Your boots are clumsy in their tired shuffle, fingers stiff and unhurried at the knob of the gas lamp propped on the small folding table within.
"Andy - s'that you?" The voice is slurred, affected, unarmed.
"Not Andy," you rasp, voice whistling through your dry throat. The flame of the lamp goes bright, then dims, then dies. There is a man on the cot against the cleanest stretch of wall, a grown man, healthy, but sluggish. Drunk, perhaps. Concussed. Something. You aren't thinking, exactly, because maybe you are going to get killed or maybe you are going to have to kill someone, though really you'd rather the more passive option at this point.
"Well, 'Not Andy'," the voice careens steeply from unaware to bitingly sardonic. "Mind shuttin' the fuckin' door? Gonna let in a bloatfly."
"Water." Your legs are worse than wood - they're petrified. They're stone. Your pipe hits the tabletop with a solid, single tone, as if it too has given up.
Out of the corner of your vision, the man in the shack on the cot with the voice groans, rolls toward the wall. "Told you already, man, I just got the irradiated stuff. You gonna barf, go do it somewhere else."
You look around the shack, in the gloom, moonlight bathing the bleached landscape just outside the drunk tilt of the doorframe. There is a shelf beside a bucket with some foul leaving, and a canvassed circle on that shelf that, when fingered, when taken up and shaken, proves heavy. Your knees can't bend, hip crashing into the wall as your fingers make gummy, ecstatic slaps at the canteen until it's open, tilting your face skyward because the muscle in your jaw and mouth and throat can't work out a swallow, just letting the water sluice down your gullet to splash into your empty belly, hitting every rib on the way down.
fff -
An hour passes. You have raided the shack for morsels of jerky, a few bottle caps, a dry cake of noodles that you bite into with jaw-creaking chews, supplementing the water that you have yet to throw up.

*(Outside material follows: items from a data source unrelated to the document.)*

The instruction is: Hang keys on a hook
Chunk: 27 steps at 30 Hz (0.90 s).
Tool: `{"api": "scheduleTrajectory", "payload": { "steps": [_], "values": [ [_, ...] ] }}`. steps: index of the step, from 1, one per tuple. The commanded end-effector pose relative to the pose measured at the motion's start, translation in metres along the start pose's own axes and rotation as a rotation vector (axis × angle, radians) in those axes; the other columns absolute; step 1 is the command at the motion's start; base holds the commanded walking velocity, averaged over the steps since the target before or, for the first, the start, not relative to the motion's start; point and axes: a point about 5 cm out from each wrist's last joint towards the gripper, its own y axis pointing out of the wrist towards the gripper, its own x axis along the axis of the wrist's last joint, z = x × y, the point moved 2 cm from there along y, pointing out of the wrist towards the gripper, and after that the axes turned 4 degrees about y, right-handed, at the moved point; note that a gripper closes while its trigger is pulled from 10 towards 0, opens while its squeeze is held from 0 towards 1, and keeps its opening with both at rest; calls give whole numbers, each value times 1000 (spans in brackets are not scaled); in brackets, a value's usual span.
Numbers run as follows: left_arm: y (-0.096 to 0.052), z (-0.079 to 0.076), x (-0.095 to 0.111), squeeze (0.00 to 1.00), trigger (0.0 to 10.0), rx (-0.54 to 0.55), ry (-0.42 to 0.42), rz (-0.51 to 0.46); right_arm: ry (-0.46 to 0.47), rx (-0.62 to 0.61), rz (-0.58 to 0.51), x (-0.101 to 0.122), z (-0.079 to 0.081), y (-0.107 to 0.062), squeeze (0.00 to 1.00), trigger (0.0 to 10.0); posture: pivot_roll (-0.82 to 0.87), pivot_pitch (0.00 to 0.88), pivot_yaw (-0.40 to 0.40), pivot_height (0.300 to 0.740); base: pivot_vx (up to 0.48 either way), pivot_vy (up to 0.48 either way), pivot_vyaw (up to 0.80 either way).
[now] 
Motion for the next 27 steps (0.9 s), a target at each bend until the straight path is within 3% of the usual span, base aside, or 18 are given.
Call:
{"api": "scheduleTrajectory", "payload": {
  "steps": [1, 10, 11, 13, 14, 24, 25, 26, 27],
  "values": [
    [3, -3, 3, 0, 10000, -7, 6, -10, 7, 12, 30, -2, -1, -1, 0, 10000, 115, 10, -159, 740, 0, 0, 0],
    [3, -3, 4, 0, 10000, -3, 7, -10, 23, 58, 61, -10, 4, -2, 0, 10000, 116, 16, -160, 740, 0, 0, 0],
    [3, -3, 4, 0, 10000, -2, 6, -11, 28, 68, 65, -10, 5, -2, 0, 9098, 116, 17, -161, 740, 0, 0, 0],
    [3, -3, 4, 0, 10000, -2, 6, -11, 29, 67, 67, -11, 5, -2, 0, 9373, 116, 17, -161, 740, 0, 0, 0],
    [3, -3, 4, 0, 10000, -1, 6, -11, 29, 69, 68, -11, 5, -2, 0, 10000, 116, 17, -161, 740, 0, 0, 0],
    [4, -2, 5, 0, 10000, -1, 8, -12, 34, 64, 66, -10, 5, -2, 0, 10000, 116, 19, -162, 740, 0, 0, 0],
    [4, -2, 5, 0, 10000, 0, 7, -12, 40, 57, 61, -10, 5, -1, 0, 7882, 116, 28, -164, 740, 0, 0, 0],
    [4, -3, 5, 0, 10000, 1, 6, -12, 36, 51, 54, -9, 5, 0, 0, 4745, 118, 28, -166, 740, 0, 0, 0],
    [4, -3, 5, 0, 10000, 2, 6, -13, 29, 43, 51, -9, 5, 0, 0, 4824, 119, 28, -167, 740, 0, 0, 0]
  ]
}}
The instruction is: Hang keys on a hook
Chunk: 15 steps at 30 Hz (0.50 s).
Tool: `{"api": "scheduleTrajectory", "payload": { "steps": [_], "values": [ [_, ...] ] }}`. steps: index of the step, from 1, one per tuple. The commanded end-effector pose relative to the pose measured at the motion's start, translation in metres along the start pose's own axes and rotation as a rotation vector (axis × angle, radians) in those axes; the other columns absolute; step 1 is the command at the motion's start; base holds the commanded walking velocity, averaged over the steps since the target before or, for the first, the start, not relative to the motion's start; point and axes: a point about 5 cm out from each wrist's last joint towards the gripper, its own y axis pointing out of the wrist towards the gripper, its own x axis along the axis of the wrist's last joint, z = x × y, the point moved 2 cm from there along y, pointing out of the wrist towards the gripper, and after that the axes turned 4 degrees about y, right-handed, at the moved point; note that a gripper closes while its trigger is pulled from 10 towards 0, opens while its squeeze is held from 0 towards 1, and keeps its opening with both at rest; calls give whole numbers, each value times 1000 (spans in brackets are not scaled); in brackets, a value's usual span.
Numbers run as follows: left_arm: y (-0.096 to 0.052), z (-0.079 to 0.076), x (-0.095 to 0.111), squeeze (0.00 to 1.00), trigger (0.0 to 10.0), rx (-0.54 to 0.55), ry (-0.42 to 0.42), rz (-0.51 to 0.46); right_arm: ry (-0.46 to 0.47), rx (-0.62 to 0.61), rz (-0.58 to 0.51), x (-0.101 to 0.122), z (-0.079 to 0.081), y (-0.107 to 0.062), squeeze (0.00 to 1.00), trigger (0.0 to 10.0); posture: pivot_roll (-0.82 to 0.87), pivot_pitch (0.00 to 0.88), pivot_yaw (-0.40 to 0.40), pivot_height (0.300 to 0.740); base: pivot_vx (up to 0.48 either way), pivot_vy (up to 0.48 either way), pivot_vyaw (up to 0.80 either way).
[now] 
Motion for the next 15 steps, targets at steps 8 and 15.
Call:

There is a scattering of hypodermic needles just under the lip of the cot that you don't inspect too closely, and the man atop the greasy mattress is as nobody you've ever seen in your entire nineteen years of miserable animation. Here you expected all encountered in this wasted landscape to be gaunt, hysterical mimics of people. This man was healthy. This man likely had a career in labor, by the swell of muscle under an off-white, dirt-stained undershirt. Nobody back h - nobody in the vault could boast a career that saw such physical definition, except maybe the cartoon prize-fighters and comic-page barbarians.
The genome aberrant of red hair. You'd always wondered what that looked like, wondered how many generations of in-breeding the vault community would have to go through to see its emergence.
Your blood sugar was going to spike, then crash. You know this, you are preparing for it. Eventually, you think you might sleep. You poke the man twice in the back of the head with your lead pipe, to which there is no cognitive reaction. You could kill him. You could swing. Down. Arm, heavy pipe, soft skull bone, brittle like the eggshells in the anthropology display. Wet, crack, easy. Roll the body off, take a nap.
Something.
You could do it.
"Fuck off - !" the man blurts, scaring an extra ounce of pain into your screaming arms. The man slaps around behind his head and kicks at the wall, a delayed reaction to physical input.
You've dropped the lead pipe, heart hammering against your sternum. Sugar crashing. System over-taxed by strife, hard travel, denial. A nasty shock, just then, interrupting a delicate moment of private, hidden, ugly thoughts. Your body can't digest the food you've given it and keep your limbs mobile at the same time. Before the swimming darkness overtakes you in the faint, knees on gritty wood planks, you do manage to close the shack door, guarding against bloatflies.